Repeat verbatim, and only, the lines of the data below, beginning at the line that contains "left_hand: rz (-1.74" and stopping after the line that contains "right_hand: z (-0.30".
#####
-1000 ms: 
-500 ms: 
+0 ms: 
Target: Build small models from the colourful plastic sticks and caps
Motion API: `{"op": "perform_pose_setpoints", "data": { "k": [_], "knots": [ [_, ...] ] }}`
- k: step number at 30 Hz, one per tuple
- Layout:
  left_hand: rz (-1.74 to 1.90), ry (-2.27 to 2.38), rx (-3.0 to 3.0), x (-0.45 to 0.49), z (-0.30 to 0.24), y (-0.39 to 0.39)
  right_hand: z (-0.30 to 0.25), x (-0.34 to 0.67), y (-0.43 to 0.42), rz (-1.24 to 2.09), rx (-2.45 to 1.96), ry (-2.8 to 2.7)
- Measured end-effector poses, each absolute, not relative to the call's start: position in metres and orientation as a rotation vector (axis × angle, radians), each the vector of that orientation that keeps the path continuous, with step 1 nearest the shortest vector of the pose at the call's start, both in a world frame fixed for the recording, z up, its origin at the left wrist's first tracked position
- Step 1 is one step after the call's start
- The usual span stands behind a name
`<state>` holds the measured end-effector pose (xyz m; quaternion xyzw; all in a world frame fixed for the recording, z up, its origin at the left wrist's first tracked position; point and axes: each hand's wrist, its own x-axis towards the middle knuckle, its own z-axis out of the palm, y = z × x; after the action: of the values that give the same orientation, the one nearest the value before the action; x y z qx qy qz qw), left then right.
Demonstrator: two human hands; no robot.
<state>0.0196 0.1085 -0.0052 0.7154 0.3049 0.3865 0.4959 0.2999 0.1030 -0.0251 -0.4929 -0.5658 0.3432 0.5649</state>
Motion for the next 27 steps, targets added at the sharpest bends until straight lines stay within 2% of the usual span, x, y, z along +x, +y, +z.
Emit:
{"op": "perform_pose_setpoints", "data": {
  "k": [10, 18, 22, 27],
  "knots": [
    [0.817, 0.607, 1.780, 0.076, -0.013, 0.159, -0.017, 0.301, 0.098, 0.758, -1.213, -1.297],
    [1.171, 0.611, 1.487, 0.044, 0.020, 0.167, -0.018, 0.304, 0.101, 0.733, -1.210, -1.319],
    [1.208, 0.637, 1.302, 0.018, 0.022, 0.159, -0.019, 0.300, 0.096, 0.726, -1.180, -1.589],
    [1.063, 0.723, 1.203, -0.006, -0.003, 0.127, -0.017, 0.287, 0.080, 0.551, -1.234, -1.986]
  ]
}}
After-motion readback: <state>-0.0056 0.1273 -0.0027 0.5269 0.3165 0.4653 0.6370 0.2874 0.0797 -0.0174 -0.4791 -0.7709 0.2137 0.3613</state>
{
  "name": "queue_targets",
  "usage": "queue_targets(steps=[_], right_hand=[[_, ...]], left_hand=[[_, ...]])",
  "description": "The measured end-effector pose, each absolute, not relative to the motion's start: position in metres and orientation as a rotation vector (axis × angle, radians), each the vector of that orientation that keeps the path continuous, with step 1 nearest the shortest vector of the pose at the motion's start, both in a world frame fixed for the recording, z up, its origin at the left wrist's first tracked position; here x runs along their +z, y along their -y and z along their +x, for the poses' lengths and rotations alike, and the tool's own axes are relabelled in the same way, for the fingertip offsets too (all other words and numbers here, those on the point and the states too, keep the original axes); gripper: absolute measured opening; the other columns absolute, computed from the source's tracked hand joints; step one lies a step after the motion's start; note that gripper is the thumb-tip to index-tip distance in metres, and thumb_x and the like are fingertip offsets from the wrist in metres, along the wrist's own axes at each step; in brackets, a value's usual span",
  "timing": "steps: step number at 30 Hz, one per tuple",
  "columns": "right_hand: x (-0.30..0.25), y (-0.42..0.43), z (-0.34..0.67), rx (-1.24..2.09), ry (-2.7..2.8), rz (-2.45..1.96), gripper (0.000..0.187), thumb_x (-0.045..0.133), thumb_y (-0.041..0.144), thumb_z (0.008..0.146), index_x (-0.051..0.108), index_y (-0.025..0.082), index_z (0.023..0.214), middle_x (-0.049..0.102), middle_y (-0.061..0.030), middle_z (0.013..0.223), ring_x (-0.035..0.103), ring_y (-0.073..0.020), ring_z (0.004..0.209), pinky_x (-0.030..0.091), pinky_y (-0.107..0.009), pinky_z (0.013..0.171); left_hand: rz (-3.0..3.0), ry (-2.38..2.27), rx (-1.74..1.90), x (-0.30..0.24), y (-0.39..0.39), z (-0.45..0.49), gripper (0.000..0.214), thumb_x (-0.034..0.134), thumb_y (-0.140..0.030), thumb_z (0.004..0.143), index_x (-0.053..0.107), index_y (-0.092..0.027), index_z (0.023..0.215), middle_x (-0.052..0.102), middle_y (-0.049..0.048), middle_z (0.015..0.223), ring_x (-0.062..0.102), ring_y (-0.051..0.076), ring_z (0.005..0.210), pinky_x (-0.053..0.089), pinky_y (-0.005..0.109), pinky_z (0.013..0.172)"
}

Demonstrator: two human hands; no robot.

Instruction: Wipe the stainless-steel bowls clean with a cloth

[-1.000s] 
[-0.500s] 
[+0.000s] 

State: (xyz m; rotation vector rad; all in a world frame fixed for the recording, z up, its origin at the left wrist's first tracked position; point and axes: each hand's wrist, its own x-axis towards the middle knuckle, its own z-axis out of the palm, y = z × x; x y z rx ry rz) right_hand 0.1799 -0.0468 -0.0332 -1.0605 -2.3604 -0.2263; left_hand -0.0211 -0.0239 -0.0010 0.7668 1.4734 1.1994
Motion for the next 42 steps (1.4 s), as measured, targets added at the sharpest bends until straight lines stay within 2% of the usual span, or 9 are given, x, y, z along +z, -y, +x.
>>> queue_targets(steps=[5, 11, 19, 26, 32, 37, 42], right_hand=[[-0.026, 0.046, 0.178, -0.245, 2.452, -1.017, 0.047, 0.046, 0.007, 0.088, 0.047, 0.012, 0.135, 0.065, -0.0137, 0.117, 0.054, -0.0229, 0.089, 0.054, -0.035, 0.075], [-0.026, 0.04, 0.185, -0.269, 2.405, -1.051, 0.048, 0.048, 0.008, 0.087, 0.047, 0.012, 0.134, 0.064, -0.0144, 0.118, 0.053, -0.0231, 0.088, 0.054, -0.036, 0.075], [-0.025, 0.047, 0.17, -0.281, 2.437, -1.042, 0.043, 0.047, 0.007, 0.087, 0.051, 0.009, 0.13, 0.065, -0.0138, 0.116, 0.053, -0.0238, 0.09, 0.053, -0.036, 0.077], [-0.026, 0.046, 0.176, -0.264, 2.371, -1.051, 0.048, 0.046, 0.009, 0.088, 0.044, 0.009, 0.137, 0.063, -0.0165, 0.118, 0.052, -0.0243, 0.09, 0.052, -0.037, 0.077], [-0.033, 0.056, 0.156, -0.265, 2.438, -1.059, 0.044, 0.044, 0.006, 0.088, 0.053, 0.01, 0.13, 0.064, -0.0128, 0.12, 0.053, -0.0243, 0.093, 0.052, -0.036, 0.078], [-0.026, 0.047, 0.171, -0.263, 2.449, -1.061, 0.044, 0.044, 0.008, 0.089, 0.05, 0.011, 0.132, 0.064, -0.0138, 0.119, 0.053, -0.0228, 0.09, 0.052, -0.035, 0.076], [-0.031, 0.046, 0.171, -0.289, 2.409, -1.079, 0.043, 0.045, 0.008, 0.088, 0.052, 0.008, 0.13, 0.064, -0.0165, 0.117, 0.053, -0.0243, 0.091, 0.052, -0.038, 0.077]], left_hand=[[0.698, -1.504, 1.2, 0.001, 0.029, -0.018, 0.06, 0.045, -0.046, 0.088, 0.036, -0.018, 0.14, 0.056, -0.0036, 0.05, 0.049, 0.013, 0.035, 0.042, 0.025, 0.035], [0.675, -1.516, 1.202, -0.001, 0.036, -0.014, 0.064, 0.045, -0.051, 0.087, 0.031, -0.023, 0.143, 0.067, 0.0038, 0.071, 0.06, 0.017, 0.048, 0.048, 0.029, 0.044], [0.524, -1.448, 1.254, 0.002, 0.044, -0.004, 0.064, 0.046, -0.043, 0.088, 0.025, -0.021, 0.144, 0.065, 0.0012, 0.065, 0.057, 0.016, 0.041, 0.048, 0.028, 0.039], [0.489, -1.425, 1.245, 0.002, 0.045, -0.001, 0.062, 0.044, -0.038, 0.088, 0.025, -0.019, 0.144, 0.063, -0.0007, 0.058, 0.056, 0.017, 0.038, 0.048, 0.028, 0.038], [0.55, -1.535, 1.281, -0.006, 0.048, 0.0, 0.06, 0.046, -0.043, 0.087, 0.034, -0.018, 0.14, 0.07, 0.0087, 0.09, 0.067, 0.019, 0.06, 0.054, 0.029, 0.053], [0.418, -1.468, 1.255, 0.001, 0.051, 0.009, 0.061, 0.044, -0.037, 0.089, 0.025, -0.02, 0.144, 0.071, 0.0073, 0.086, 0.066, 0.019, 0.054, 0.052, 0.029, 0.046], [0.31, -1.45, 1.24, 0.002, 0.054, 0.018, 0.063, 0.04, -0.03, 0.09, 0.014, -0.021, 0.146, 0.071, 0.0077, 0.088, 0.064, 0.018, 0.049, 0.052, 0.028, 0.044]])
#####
▶ _Response to the task_:
  left_hand: rz (-1.74 to 1.90), ry (-2.27 to 2.38), rx (-3.0 to 3.0), x (-0.45 to 0.49), z (-0.30 to 0.24), y (-0.39 to 0.39)
  right_hand: z (-0.30 to 0.25), x (-0.34 to 0.67), y (-0.43 to 0.42), rz (-1.24 to 2.09), rx (-2.45 to 1.96), ry (-2.8 to 2.7)

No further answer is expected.